4.2. Quanto alla ulteriore questione dell’accesso agli atti del rapporto di impiego privatizzato con Poste Italiane s.p.a., il Collegio ritiene di non doversi discostare dal già espresso orientamento, secondo cui l'attività amministrativa, cui gli artt. 22 e 23 l. n. 241/1990 correlano il diritto d'accesso, ricomprende non solo quella di diritto amministrativo, ma anche quella di diritto privato posta in essere dai soggetti gestori di pubblici servizi che, pur non costituendo direttamente gestione del servizio stesso, sia collegata a quest'ultima da un nesso di strumentalità derivante anche, sul versante soggettivo, dalla intensa conformazione pubblicistica (Cons. St., sez. VI, 2 ottobre 2009 n. 7273;Id., 26 gennaio 2006 n. 229;Id., 30 dicembre 2005 n. 7624;Id., 7 agosto 2002 n. 4152;Id., 8 gennaio 2002 n. 67).

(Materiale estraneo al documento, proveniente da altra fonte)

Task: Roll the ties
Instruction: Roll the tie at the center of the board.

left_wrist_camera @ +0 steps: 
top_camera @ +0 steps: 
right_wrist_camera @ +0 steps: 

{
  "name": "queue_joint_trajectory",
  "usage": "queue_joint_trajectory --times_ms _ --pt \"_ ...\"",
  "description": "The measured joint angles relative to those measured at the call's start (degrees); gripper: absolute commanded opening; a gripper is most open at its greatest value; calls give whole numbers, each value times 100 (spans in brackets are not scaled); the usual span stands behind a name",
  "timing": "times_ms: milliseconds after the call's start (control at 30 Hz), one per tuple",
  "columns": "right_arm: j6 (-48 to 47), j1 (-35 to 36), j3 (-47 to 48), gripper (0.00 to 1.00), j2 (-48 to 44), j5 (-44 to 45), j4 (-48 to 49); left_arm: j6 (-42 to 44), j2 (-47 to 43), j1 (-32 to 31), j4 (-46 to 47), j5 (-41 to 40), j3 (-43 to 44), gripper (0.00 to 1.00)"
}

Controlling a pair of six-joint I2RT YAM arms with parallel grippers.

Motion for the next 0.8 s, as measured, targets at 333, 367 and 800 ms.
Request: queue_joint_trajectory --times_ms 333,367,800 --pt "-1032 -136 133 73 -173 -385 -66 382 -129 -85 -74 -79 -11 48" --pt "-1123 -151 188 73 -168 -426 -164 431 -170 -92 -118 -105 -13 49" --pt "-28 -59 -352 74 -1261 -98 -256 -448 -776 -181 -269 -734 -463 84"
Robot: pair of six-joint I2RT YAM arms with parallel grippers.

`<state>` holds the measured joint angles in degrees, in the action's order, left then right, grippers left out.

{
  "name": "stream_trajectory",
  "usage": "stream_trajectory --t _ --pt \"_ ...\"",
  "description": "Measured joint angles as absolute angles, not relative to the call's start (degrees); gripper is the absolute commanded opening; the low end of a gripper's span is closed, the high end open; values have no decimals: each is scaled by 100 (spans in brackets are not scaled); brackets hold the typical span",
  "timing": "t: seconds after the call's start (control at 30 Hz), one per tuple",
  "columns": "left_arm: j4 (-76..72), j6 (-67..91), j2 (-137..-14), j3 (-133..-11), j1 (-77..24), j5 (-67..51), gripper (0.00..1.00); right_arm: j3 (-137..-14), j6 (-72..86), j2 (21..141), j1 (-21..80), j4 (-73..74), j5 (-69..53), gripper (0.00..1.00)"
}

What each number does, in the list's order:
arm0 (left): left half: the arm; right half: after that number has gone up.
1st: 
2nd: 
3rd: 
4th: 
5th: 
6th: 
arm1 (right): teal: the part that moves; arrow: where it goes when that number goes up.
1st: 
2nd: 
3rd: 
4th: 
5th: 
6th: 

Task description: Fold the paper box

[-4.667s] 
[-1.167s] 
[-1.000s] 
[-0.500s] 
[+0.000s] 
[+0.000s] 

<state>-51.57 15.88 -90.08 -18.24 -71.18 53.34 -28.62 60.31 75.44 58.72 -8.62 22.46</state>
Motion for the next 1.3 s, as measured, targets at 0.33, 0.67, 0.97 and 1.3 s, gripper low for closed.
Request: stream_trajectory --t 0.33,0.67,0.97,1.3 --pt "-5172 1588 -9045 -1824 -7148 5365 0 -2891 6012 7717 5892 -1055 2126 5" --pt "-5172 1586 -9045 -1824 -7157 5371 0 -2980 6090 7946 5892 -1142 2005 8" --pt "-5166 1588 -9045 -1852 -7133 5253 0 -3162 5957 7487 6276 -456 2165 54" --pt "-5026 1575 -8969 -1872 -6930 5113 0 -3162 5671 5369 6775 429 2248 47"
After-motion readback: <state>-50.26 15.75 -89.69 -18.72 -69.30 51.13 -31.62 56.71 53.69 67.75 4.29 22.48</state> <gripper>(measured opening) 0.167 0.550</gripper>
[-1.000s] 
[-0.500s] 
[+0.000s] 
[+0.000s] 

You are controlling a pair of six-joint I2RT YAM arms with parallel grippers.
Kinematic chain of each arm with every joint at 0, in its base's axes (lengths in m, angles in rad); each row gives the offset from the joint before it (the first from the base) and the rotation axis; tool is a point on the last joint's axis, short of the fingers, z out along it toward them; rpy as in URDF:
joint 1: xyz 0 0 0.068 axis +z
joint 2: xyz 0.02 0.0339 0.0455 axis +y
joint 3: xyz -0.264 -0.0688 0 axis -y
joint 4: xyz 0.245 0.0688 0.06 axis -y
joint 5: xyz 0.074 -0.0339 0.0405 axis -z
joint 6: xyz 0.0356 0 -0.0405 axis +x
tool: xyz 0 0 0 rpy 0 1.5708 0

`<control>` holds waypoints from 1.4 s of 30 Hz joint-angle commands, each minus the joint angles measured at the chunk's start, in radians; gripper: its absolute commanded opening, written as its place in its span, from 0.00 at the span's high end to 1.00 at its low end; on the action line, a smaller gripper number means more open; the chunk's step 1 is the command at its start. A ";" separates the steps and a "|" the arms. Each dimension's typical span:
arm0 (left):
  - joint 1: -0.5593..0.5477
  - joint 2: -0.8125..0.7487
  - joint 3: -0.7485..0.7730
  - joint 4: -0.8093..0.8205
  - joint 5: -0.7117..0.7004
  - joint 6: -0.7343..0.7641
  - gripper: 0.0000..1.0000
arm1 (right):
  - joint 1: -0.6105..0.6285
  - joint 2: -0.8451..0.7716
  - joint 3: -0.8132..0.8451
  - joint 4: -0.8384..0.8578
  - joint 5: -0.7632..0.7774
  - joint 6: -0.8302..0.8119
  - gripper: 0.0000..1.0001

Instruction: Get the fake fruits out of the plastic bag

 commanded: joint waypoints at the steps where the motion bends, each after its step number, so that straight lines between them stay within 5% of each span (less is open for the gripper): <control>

Con le citate decisioni, il Consiglio di Stato ha ritenuto che i dipendenti di Poste Italiane s.p.a., anche cessati dal rapporto, avessero diritto ad accedere ad alcuni atti relativi all’organizzazione interna della società, quali gli atti di un procedimento privatistico per la selezione dei dirigenti o i fogli firma delle presenze giornaliere, a nulla rilevando che l’attività di Poste si svolga in parte in regime di concorrenza.
In tali casi l’attività di Poste Italiane, relativa alla gestione del rapporto di lavoro con i propri dipendenti, è stata ritenuta strumentale al servizio gestito da Poste ed incidente potenzialmente sulla qualità di un servizio, il cui rilievo pubblicistico va valutato tenendo conto non solo della dimensione oggettiva, ma anche di quella propriamente soggettiva di Poste Italiane.
Deve, di conseguenza, ritenersi che Poste Italiane è soggetta alla disciplina in tema di accesso nei limiti già precisati con i citati precedenti del Consiglio di Stato e che lo è nel caso di specie, in cui appunto l’accesso è stato richiesto in relazione alla predetta attività di organizzazione delle forze lavorative e quindi del servizio postale.
5. In conclusione l’appello va accolto.
Le spese di lite, per entrambi i gradi di giudizio, seguono la soccombenza e vengono liquidate in euro 4.000 (quattromila).